Tuesday, December 29, 2009
Today's books both take a serious look at very extreme issues. Grasping at Moonbeams discusses witchcraft and Pitch Black addresses suicide.

#1 -
Grasping at Moonbeams by Jane Vogel, Focus on the Family Publishing, 2002
Grasping at Moonbeams (Brio Girls) 
Genre: Realistic Fiction
Target Audience: Girls 14-19
Subject: Witchcraft
Summary: Becca's heart is breaking. She want so bad for her best friend, Solana to become a Christian. Becca knows the consequences of not choosing Christ, but after all these years, Solana continues to refuse faith. Then after getting trapped in a dangerous situation, Solana opens up a little more. Someone on the volleyball team convinces Solana to attend a spiritual gathering event. Becca, thrilled, joins her. However, when it turns out to be a group of girls devoted to Wicca, Becca is confused. Isn't that witchcraft? Isn't is evil? This looks so much like her own faith. Can it really be bad? Is it really that different? They pray, they do good works, they confess their sins, follow a rule of "Harm no one", all things Christianity teaches are right. So what's the difference?

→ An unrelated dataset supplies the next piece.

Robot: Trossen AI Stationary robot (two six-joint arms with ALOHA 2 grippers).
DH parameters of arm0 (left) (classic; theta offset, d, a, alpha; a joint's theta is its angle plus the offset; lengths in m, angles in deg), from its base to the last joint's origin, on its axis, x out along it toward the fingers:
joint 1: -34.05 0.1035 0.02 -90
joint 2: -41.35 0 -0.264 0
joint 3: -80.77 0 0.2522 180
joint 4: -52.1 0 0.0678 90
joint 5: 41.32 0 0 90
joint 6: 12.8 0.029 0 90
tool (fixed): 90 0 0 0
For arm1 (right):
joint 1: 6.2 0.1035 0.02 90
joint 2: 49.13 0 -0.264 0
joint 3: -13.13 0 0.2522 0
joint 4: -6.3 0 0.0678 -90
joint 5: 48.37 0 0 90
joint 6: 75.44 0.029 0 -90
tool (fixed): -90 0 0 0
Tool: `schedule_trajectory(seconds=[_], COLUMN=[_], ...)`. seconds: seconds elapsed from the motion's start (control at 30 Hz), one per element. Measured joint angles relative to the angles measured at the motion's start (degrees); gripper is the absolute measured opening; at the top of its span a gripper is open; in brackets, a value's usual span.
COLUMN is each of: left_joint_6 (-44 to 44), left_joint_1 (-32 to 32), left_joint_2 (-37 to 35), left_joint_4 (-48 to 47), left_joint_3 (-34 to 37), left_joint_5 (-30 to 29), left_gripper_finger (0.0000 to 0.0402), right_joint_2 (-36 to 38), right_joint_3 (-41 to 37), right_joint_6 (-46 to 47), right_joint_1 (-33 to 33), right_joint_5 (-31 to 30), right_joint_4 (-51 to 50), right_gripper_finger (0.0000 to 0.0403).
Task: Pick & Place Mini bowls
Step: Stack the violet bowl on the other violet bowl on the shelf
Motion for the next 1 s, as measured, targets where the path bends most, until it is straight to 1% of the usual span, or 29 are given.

Notes: Grasping at Moonbeams takes a very honest look at Wicca and modern Witchcraft. Many still picture old ladies with broomsticks and pointy noses when they think of Witchcraft. But those who choose the religion of Wicca are often ordinary people. And the things they do and say can look similar to Christianity. The difference is who the faith is put in. Wicca is about putting your faith in yourself, and if carried to the extreme, spirit powers that can be from Satan. Christianity is recognizing your lack of ability to save yourself and putting your faith in the only one who can: Christ. Wicca looks appealing. The power and control it offers can seem inviting. It is a real religion, as real as Mormonism or Hinduism. Grasping at Moonbeams does a good job showing this and pointing out why it is different than Christianity.

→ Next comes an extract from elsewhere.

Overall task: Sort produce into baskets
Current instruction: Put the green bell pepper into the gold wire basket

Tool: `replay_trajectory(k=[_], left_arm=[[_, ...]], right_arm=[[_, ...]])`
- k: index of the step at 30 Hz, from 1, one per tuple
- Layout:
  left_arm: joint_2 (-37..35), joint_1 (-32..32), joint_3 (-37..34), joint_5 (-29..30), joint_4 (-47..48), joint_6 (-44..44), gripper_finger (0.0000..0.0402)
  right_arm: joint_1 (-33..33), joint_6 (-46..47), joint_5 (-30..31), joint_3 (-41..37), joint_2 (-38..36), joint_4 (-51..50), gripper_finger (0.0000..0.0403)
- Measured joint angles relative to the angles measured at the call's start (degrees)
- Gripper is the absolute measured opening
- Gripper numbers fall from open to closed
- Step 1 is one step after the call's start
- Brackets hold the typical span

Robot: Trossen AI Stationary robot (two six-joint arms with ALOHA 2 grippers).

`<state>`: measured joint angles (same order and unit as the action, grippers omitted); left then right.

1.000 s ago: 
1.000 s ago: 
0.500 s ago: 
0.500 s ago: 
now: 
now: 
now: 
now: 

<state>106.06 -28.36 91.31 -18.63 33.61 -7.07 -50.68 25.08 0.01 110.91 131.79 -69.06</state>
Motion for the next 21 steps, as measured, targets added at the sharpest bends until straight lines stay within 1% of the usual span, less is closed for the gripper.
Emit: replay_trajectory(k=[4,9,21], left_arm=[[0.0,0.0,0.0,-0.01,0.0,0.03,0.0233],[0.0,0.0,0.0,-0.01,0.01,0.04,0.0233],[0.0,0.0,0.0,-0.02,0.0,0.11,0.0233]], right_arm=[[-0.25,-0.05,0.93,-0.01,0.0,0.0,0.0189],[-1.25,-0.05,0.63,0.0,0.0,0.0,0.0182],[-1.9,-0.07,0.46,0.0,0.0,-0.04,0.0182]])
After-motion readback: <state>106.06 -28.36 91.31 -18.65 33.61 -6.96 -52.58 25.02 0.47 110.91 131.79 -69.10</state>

#2 - Pitch Black by Melody Carlson, NavPress, 2004
Pitch Black: Color Me Lost (True Colors Series #4) 
Genre: Realistic Fiction
Target Audience: Girls 14+
Subject: Suicide
Summary: Morgan's best friend is dead. It sure seemed like Jason had it altogether. His family was well off financially, he attended youth group, he did good in school, he was kind to everyone. If he of all people found no hope for life, why should Morgan or anyone else? Pretty soon, suicide pacts are spreading around the school. Life is just hopeless it seems. If Jason checked out, maybe they should just follow his example and join him. Some try to say stuff about God or faith, but life is just so messed up...

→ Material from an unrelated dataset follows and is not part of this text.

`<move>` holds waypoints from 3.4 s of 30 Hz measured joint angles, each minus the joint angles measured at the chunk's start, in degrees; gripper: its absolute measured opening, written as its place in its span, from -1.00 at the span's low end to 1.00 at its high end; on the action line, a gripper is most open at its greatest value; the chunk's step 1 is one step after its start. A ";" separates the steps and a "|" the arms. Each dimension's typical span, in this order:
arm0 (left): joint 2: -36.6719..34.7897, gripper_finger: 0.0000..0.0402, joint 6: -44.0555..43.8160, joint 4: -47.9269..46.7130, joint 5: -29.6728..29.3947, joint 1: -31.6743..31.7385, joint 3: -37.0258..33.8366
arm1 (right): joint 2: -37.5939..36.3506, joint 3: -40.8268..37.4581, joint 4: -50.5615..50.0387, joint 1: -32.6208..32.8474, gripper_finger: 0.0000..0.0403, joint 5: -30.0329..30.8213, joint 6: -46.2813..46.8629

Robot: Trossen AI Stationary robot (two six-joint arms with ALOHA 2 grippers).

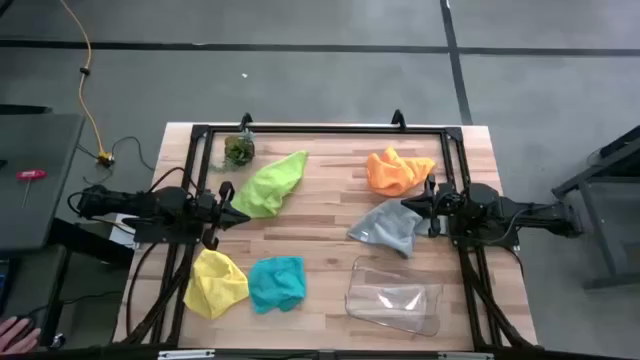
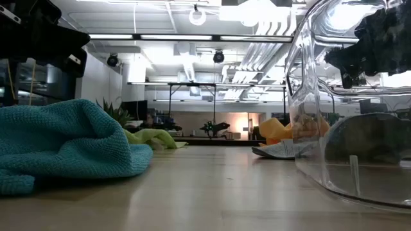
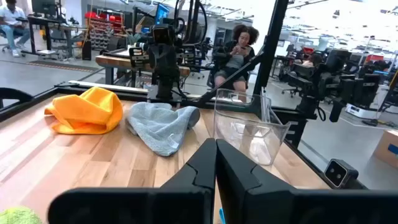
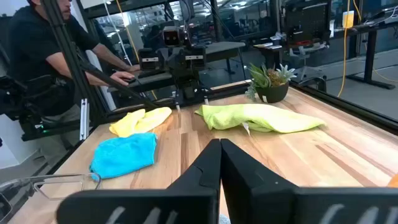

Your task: Fold microfiber towels

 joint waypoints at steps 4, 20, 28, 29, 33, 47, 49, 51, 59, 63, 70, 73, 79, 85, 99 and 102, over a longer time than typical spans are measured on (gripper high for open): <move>0.01 -1.00 0.00 0.01 0.00 -0.01 0.01 | 0.00 0.00 -0.01 0.01 -1.00 -0.02 0.01; 0.00 -1.00 0.00 0.02 0.00 -0.01 0.02 | 0.00 0.00 -0.01 0.00 -1.00 -0.01 0.02; 0.00 -1.00 0.00 0.01 0.01 -0.01 0.00 | 0.00 0.00 0.00 0.00 -1.00 0.00 0.00; 0.01 -1.00 0.00 0.01 0.01 -0.01 0.00 | 0.00 0.00 -0.02 0.02 -1.00 0.00 0.02; 0.00 -1.00 0.02 0.00 0.02 0.00 0.00 | 0.00 0.00 -0.02 0.02 -1.00 -0.01 0.01; 0.01 -1.00 0.00 0.01 0.01 -0.02 0.01 | 0.00 0.00 -0.02 0.01 -1.00 -0.01 0.02; 0.00 -1.00 0.00 0.00 0.02 0.00 0.02 | 0.00 0.00 -0.02 0.02 -1.00 0.00 0.02; 0.01 -1.00 0.01 0.00 0.02 -0.01 0.01 | 0.00 0.00 0.00 0.02 -1.00 0.00 0.00; 0.00 -1.00 0.00 0.01 0.00 -0.02 0.00 | 0.00 0.00 -0.02 0.02 -1.00 -0.02 0.00; 0.00 -1.00 0.00 0.00 0.01 -0.01 0.00 | 0.00 0.00 -0.01 0.00 -1.00 0.00 0.02; 0.01 -1.00 0.01 0.00 0.02 -0.02 0.01 | 0.00 0.00 0.00 0.00 -1.00 -0.02 0.00; 0.00 -1.00 0.00 0.02 0.02 0.00 0.00 | 0.00 0.00 -0.01 0.01 -1.00 -0.01 0.02; 0.00 -1.00 0.02 0.00 0.02 -0.01 0.01 | 0.00 0.00 0.00 0.02 -1.00 0.00 0.02; 0.02 -1.00 0.00 0.02 0.02 0.00 0.02 | 0.00 0.00 -0.02 0.02 -1.00 -0.01 0.02; 0.02 -1.00 0.00 0.01 0.01 -0.02 0.02 | 0.02 0.00 10.02 0.01 -1.00 1.46 9.62; 0.02 -1.00 0.02 0.00 0.00 0.00 0.00 | -0.01 0.00 20.32 0.00 -1.00 3.48 19.12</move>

Notes: This book is depressing. It's supposed to be that way. It's real, very real. And it has good points. When someone who seems like they've got good stuff going for them commits suicide, it seems to say to others "there's no hope" and "if they couldn't get it together, you certainly can't". Morgan, Seth, Grace, Micah and the others are desperately searching for hope. They think they'll find it in death. It is only after alot of pain and struggling that any of them can come to the point of choosing to make a pact to live instead of pact to die. But they do! By the end of the book, all but Seth have made a choice to live and the others have gotten Seth's parents to take them seriously and get him some help. Jason's parents reveal that before he died he apologized and confessed that he only wanted to get his dad's attention, he didn't really want to die. I recommend this book for any who have come to a point of questioning whether or not there's any hope, whether or not there's anything to live for or if death would be better. It's so brutal however, I don't recommend it to younger readers unless they need it. In other words, I recommend it for helping struggles only, not for entertainment. Also, I don't feel that the adults in the story were good role models. Very few of them took the teens seriously and did not address the hurt and pain and depression the teens were feeling. They just tried to make the teen promise not to commit suicide, leaving the teen with no solution to the depression they felt.